### TASK STATEMENT
All lines below are to be output exactly as they stand.

### COLLECTED MATERIAL
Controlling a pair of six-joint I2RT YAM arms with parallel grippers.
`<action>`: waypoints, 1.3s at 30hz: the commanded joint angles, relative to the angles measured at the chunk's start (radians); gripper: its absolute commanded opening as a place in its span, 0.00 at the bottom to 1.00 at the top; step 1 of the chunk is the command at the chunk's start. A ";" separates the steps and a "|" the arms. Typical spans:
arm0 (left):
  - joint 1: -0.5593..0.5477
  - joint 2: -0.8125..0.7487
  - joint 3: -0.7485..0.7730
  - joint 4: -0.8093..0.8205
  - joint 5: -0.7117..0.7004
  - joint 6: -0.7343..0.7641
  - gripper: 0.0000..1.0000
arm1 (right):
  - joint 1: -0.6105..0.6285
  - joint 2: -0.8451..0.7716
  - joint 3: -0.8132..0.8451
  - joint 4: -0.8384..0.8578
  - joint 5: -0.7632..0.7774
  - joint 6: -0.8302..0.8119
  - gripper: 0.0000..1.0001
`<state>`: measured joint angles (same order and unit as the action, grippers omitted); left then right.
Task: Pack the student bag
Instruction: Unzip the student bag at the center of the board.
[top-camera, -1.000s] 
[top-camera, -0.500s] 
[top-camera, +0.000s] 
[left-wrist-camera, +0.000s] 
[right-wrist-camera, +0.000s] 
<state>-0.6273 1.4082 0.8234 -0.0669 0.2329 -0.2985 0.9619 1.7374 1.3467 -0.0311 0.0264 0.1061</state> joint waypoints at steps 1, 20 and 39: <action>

### ANSWER SPACE
Controlling a pair of six-joint I2RT YAM arms with parallel grippers.
`<action>`: waypoints, 1.3s at 30hz: the commanded joint angles, relative to the angles measured at the chunk's start (radians); gripper: its absolute commanded opening as a place in its span, 0.00 at the bottom to 1.00 at the top; step 1 of the chunk is the command at the chunk's start. A ";" separates the steps and a "|" the arms. Typical spans:
arm0 (left):
  - joint 1: -0.5593..0.5477
  - joint 2: -0.8125..0.7487
  - joint 3: -0.7485..0.7730
  - joint 4: -0.8093..0.8205
  - joint 5: -0.7117..0.7004
  - joint 6: -0.7343..0.7641
  - gripper: 0.0000..1.0000
arm1 (right):
  - joint 1: -0.6105..0.6285
  - joint 2: -0.8451..0.7716
  - joint 3: -0.8132..0.8451
  - joint 4: -0.8384..0.8578
  - joint 5: -0.7632..0.7774
  - joint 6: -0.8302..0.8119
  - gripper: 0.0000..1.0001
`<state>`: measured joint angles (same order and unit as the action, grippers omitted); left then right.
Task: Pack the student bag
Instruction: Unzip the student bag at the center of the board.
[top-camera, -1.000s] 
[top-camera, -0.500s] 
[top-camera, +0.000s] 
[left-wrist-camera, +0.000s] 
[right-wrist-camera, +0.000s] 
<state>-0.6273 1.4082 0.8234 -0.0669 0.2329 -0.2985 0.9619 1.7374 1.3467 -0.0311 0.0264 0.1061</state> joint waypoints at steps 1, 20 and 39: <action>

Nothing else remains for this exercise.